-------- DATA SEGMENT
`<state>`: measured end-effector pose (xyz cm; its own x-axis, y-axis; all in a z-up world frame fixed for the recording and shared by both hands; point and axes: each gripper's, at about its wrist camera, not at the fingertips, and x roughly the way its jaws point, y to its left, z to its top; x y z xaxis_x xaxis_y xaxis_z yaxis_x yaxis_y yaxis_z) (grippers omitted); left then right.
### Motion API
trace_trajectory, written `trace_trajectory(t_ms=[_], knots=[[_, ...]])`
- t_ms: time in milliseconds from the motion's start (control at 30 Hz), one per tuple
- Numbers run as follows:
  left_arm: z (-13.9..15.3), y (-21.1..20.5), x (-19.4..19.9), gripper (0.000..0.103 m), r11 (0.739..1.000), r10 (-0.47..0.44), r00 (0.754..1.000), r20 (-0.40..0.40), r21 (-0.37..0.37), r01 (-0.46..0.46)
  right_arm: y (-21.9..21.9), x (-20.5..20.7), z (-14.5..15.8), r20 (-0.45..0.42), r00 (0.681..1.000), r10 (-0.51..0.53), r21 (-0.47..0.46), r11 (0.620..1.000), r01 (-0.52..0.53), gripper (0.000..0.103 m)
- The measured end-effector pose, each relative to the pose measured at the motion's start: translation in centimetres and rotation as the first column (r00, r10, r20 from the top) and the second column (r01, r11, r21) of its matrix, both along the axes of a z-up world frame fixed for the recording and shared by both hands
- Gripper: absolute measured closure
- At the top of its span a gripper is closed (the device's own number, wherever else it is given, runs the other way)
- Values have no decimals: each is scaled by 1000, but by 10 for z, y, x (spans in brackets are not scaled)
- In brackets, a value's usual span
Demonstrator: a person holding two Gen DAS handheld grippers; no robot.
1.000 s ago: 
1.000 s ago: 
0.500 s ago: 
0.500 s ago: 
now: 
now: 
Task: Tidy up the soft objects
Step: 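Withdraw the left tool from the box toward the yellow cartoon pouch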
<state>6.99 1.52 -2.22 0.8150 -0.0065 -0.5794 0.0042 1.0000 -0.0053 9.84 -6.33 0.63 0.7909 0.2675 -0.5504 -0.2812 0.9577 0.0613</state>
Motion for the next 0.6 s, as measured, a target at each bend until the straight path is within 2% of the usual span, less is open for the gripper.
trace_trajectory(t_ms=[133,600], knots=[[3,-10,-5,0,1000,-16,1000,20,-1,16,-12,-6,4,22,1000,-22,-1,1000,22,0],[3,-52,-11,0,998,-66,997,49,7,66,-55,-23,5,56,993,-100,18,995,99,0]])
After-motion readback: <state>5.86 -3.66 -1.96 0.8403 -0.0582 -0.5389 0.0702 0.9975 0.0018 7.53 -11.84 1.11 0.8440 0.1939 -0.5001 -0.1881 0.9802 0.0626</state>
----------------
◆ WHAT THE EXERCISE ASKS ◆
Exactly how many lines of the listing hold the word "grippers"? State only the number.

◆ RESPONSE FOR THIS EXERCISE ◆
2